**RECORDED INFORMATION:**
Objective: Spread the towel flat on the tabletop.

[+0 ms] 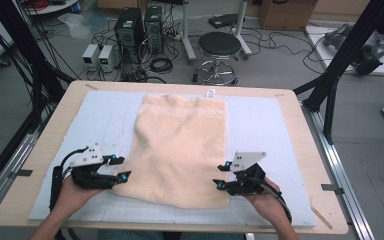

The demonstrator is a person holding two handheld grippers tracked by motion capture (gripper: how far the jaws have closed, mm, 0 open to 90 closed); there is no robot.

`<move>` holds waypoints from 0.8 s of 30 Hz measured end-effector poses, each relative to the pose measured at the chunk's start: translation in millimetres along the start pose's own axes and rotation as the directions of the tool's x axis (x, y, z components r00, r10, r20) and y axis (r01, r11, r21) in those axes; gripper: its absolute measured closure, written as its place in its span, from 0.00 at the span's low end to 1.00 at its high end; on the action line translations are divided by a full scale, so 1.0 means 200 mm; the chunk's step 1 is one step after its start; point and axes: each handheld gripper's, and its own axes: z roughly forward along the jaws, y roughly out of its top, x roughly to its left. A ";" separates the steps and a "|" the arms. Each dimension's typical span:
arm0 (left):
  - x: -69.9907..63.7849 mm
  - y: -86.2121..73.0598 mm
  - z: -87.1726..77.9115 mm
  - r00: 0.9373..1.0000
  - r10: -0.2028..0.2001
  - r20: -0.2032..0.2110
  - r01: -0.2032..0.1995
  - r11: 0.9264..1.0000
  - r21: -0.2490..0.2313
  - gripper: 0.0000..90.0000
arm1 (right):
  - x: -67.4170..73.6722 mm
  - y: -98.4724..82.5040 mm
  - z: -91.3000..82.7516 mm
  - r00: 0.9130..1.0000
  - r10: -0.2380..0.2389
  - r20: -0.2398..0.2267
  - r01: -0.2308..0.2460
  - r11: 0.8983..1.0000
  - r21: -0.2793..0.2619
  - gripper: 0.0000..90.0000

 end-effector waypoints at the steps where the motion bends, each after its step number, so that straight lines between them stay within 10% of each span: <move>1: -0.02 -0.02 -0.01 1.000 0.018 0.010 -0.018 1.000 0.016 0.48 | 0.02 -0.01 0.00 1.000 -0.007 -0.013 0.007 1.000 0.000 0.56; 13: -0.06 -0.15 0.06 0.992 0.059 0.111 -0.074 0.987 0.143 0.61 | 0.12 -0.13 0.07 0.994 -0.004 -0.107 0.014 0.996 0.089 0.61; 18: -0.05 -0.14 0.07 0.993 0.055 0.104 -0.070 0.986 0.148 0.84 | 0.11 -0.13 0.10 0.993 -0.013 -0.115 0.024 0.995 0.098 0.91; 24: 0.00 0.00 0.01 0.999 0.030 0.027 -0.032 0.998 0.059 0.93 | 0.08 -0.03 0.00 0.997 -0.028 -0.069 0.029 0.999 0.015 0.95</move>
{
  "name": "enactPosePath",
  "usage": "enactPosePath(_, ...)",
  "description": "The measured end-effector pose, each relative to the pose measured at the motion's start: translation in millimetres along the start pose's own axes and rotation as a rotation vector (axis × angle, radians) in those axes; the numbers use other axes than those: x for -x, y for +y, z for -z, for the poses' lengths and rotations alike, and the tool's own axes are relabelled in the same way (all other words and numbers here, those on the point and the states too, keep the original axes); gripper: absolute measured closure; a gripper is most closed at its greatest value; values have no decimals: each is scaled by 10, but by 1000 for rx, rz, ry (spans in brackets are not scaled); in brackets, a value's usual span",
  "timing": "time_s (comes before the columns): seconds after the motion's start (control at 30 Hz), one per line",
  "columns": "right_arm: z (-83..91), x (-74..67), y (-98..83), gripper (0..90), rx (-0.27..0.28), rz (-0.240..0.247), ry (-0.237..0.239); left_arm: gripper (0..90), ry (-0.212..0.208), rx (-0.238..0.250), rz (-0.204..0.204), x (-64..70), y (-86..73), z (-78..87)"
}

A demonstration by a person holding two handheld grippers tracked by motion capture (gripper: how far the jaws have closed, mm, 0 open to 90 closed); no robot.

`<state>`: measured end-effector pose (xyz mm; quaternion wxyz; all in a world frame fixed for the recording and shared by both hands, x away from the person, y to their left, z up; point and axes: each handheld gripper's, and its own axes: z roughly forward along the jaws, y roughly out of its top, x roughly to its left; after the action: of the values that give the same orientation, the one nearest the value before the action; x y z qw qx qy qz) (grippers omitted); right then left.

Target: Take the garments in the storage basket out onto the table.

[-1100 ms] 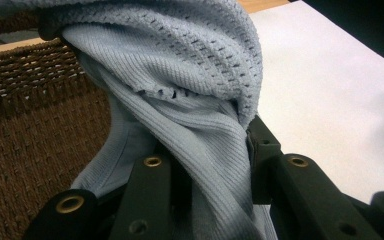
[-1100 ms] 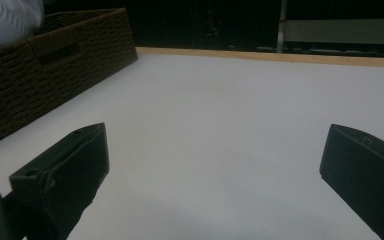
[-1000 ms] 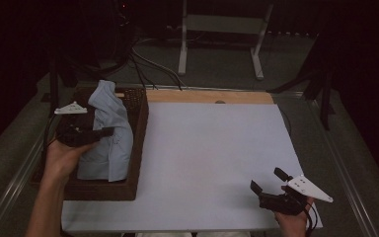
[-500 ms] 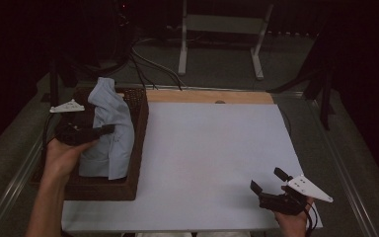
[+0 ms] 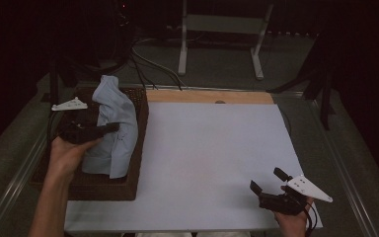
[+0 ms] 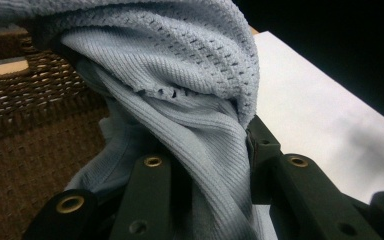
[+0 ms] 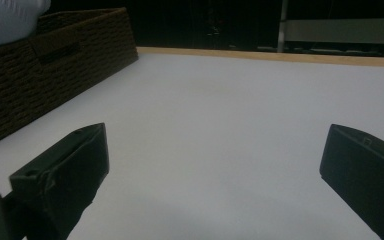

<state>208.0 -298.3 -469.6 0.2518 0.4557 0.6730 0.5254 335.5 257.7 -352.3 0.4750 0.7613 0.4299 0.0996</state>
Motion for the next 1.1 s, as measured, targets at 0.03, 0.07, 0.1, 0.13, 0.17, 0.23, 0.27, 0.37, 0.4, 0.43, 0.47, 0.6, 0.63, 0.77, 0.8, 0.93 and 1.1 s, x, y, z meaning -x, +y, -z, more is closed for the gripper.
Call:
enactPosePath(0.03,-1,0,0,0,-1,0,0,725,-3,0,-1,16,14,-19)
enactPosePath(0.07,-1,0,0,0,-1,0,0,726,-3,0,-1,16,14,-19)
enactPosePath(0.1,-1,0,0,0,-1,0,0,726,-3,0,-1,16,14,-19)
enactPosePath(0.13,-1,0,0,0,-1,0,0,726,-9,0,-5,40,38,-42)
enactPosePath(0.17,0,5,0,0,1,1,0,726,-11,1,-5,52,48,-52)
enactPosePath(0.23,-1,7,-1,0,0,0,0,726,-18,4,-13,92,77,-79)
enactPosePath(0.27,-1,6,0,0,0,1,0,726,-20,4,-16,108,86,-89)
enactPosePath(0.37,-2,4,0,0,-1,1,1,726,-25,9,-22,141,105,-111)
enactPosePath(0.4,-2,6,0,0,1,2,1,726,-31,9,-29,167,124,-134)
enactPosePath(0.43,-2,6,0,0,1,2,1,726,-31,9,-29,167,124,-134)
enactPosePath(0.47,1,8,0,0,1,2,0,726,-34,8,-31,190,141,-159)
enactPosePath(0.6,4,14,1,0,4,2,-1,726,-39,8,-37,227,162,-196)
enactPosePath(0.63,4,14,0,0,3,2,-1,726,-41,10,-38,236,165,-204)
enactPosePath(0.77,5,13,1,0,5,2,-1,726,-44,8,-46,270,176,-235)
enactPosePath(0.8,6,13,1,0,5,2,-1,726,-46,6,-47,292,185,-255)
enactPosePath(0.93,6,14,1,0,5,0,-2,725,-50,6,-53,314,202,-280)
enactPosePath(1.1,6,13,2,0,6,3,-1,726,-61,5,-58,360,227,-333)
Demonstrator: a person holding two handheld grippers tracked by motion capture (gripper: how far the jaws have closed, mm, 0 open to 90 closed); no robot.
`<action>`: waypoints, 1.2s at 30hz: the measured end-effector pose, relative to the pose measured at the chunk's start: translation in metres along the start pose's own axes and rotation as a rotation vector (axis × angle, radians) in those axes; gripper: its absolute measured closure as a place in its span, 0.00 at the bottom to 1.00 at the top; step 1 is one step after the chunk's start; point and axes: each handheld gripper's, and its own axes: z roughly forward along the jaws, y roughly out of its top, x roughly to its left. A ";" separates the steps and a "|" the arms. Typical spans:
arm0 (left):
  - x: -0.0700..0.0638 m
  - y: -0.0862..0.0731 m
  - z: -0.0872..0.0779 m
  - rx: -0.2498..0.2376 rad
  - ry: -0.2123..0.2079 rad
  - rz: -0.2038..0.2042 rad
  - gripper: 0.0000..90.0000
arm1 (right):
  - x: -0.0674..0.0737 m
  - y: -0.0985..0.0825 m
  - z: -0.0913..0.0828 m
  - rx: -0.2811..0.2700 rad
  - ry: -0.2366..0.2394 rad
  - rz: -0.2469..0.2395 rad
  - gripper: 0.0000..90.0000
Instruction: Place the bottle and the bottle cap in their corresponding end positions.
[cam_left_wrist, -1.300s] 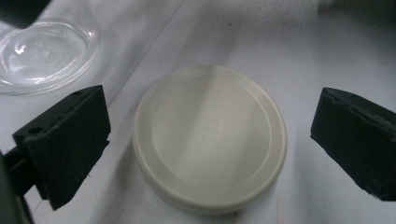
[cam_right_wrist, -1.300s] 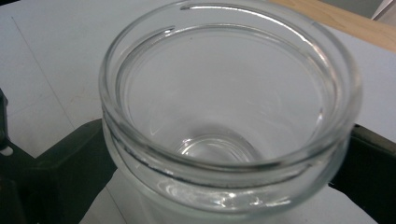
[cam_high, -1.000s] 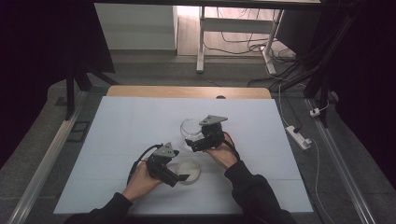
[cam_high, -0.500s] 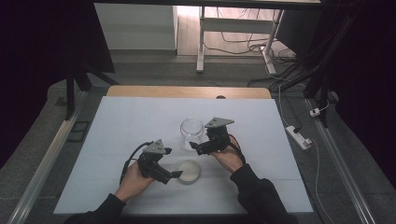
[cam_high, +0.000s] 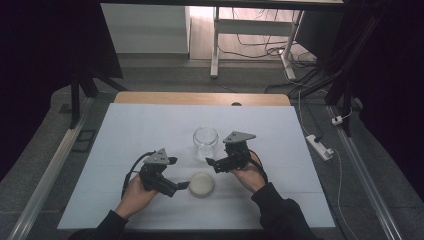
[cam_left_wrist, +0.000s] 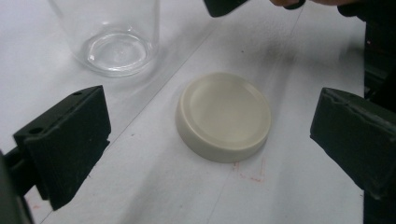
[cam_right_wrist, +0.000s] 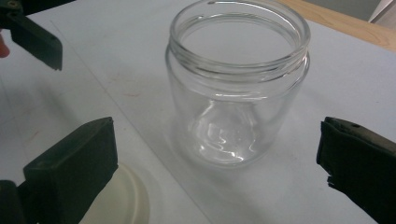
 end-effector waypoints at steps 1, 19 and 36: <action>0.000 -0.001 -0.002 -0.003 0.001 -0.003 0.00 | 0.001 0.000 -0.002 -0.004 0.004 0.002 0.00; -0.004 -0.022 -0.044 -0.042 0.040 -0.061 0.00 | 0.022 -0.017 -0.043 -0.045 0.040 0.012 0.00; -0.008 -0.064 -0.092 -0.090 0.145 -0.134 0.00 | 0.018 -0.050 -0.093 -0.072 -0.029 0.081 0.00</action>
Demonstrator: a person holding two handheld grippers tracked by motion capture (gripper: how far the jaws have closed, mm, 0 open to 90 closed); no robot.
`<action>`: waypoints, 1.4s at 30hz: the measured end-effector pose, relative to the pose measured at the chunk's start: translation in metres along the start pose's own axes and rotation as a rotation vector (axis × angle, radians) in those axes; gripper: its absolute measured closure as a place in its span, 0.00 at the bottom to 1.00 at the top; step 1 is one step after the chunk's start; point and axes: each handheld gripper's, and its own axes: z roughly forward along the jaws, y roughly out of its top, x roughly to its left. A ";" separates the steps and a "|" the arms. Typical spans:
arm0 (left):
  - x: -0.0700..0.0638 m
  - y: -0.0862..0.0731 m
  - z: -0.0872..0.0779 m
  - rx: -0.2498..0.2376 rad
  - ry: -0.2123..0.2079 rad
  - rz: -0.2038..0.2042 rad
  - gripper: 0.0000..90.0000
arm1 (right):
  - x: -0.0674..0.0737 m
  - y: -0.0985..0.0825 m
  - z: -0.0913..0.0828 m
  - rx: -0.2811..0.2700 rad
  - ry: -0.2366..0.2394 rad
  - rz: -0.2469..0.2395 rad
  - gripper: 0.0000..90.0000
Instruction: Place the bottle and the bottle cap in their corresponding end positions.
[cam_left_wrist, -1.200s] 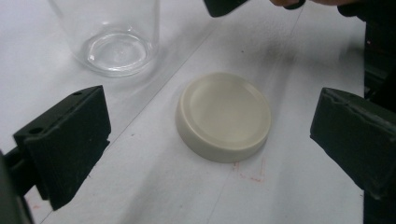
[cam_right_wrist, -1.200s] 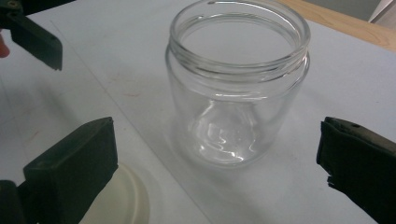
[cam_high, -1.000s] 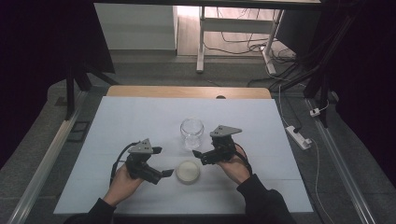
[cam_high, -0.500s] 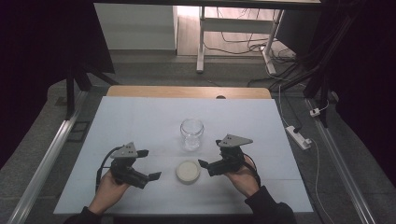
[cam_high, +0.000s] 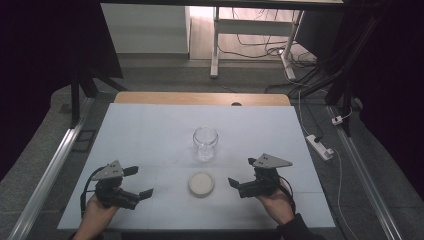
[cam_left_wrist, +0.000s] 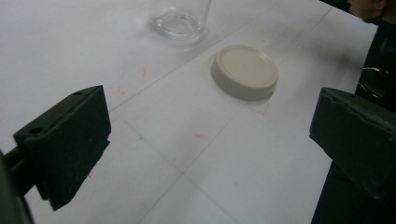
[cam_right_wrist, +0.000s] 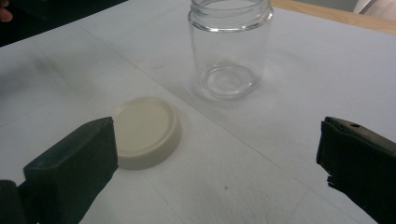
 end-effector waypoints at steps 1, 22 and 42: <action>0.001 -0.003 -0.003 -0.004 0.006 -0.006 0.00 | -0.001 -0.001 -0.003 -0.002 -0.004 0.004 0.00; 0.005 -0.049 -0.046 -0.014 0.138 -0.107 0.00 | -0.016 -0.050 -0.063 0.035 -0.169 0.054 0.00; 0.006 -0.074 -0.064 0.062 0.252 -0.155 0.00 | -0.023 -0.082 -0.100 0.078 -0.260 0.131 0.00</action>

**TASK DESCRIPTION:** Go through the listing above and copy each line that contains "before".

**EXERCISE OUTPUT:**
  "timing": "time_s (comes before the columns): seconds after the motion's start (control at 30 Hz), one per line",
`<state>`: measured end-effector pose (xyz mm; quaternion wxyz; all in a world frame fixed for the recording and shared by both hands, x away from the person, y to their left, z up; point and axes: each handheld gripper's, and its own axes: z roughly forward along the jaws, y roughly out of its top, x roughly to its left; after the action: of the values that give the same orientation, the one nearest the value before the action; x y z qw qx qy qz) (grippers omitted); right then left.

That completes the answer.